• EXERCISE DESCRIPTION: Give the listing again in full, matching it character for character.
=== Section Start ===
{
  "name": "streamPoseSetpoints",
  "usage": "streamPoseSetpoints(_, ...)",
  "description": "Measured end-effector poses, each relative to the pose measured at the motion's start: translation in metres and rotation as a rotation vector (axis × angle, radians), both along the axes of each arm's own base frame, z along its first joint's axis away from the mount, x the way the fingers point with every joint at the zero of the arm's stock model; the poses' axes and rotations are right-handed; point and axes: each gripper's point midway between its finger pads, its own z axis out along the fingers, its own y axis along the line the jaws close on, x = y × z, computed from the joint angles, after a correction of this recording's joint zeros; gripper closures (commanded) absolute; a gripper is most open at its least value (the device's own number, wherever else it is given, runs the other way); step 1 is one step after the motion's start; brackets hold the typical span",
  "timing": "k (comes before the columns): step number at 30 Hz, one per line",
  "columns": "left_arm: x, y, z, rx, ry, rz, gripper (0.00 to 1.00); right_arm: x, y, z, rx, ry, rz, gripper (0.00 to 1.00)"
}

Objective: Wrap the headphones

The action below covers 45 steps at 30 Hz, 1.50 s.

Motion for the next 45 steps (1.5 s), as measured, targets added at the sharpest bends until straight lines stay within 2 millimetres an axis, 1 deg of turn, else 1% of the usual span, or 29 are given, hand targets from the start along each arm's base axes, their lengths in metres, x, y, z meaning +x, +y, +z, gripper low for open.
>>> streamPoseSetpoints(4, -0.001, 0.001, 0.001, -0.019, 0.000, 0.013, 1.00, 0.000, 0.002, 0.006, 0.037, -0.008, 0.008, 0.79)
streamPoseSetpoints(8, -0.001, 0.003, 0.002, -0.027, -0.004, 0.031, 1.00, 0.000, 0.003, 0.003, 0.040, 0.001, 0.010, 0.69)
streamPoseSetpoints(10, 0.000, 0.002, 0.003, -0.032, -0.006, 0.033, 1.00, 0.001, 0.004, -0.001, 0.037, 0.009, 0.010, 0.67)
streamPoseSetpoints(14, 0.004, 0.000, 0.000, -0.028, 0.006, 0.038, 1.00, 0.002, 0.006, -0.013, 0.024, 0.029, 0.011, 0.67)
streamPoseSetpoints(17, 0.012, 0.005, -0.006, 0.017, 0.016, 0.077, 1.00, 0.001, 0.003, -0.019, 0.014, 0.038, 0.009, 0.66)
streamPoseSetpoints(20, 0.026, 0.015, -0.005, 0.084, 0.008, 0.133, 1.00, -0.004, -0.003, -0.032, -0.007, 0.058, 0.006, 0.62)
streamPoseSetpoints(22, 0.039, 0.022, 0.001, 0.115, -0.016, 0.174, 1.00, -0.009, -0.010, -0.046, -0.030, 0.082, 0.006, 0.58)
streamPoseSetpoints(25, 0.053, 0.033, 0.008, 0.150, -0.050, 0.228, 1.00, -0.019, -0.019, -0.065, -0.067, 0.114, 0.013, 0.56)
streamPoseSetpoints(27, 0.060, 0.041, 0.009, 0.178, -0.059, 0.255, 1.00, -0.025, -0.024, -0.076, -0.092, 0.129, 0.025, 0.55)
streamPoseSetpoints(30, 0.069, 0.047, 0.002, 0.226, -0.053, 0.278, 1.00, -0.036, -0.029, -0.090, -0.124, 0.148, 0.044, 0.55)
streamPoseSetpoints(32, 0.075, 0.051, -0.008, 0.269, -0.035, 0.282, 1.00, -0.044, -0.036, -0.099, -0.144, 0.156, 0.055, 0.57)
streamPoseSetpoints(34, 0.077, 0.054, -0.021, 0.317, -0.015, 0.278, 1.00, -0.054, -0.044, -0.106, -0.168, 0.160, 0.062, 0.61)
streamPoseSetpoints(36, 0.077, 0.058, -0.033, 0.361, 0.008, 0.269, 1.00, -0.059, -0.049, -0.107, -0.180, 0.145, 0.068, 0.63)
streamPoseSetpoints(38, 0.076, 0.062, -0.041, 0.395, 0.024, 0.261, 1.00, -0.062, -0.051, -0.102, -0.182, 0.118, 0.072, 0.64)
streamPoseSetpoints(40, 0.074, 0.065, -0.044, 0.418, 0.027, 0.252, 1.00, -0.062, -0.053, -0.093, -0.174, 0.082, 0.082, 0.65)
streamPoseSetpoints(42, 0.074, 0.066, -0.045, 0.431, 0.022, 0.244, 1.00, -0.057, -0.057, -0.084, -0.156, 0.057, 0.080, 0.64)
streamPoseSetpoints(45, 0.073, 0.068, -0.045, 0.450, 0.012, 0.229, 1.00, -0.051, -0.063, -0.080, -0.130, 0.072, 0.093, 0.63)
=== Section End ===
• TASK RESPONSE:
{
  "name": "streamPoseSetpoints",
  "usage": "streamPoseSetpoints(_, ...)",
  "description": "Measured end-effector poses, each relative to the pose measured at the motion's start: translation in metres and rotation as a rotation vector (axis × angle, radians), both along the axes of each arm's own base frame, z along its first joint's axis away from the mount, x the way the fingers point with every joint at the zero of the arm's stock model; the poses' axes and rotations are right-handed; point and axes: each gripper's point midway between its finger pads, its own z axis out along the fingers, its own y axis along the line the jaws close on, x = y × z, computed from the joint angles, after a correction of this recording's joint zeros; gripper closures (commanded) absolute; a gripper is most open at its least value (the device's own number, wherever else it is given, runs the other way); step 1 is one step after the motion's start; brackets hold the typical span",
  "timing": "k (comes before the columns): step number at 30 Hz, one per line",
  "columns": "left_arm: x, y, z, rx, ry, rz, gripper (0.00 to 1.00); right_arm: x, y, z, rx, ry, rz, gripper (0.00 to 1.00)"
}

Objective: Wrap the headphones

The action below covers 45 steps at 30 Hz, 1.50 s.

Motion for the next 45 steps (1.5 s), as measured, targets added at the sharpest bends until straight lines stay within 2 millimetres an axis, 1 deg of turn, else 1% of the usual span, or 29 are given, hand targets from the start along each arm's base axes, their lengths in metres, x, y, z meaning +x, +y, +z, gripper low for open.
>>> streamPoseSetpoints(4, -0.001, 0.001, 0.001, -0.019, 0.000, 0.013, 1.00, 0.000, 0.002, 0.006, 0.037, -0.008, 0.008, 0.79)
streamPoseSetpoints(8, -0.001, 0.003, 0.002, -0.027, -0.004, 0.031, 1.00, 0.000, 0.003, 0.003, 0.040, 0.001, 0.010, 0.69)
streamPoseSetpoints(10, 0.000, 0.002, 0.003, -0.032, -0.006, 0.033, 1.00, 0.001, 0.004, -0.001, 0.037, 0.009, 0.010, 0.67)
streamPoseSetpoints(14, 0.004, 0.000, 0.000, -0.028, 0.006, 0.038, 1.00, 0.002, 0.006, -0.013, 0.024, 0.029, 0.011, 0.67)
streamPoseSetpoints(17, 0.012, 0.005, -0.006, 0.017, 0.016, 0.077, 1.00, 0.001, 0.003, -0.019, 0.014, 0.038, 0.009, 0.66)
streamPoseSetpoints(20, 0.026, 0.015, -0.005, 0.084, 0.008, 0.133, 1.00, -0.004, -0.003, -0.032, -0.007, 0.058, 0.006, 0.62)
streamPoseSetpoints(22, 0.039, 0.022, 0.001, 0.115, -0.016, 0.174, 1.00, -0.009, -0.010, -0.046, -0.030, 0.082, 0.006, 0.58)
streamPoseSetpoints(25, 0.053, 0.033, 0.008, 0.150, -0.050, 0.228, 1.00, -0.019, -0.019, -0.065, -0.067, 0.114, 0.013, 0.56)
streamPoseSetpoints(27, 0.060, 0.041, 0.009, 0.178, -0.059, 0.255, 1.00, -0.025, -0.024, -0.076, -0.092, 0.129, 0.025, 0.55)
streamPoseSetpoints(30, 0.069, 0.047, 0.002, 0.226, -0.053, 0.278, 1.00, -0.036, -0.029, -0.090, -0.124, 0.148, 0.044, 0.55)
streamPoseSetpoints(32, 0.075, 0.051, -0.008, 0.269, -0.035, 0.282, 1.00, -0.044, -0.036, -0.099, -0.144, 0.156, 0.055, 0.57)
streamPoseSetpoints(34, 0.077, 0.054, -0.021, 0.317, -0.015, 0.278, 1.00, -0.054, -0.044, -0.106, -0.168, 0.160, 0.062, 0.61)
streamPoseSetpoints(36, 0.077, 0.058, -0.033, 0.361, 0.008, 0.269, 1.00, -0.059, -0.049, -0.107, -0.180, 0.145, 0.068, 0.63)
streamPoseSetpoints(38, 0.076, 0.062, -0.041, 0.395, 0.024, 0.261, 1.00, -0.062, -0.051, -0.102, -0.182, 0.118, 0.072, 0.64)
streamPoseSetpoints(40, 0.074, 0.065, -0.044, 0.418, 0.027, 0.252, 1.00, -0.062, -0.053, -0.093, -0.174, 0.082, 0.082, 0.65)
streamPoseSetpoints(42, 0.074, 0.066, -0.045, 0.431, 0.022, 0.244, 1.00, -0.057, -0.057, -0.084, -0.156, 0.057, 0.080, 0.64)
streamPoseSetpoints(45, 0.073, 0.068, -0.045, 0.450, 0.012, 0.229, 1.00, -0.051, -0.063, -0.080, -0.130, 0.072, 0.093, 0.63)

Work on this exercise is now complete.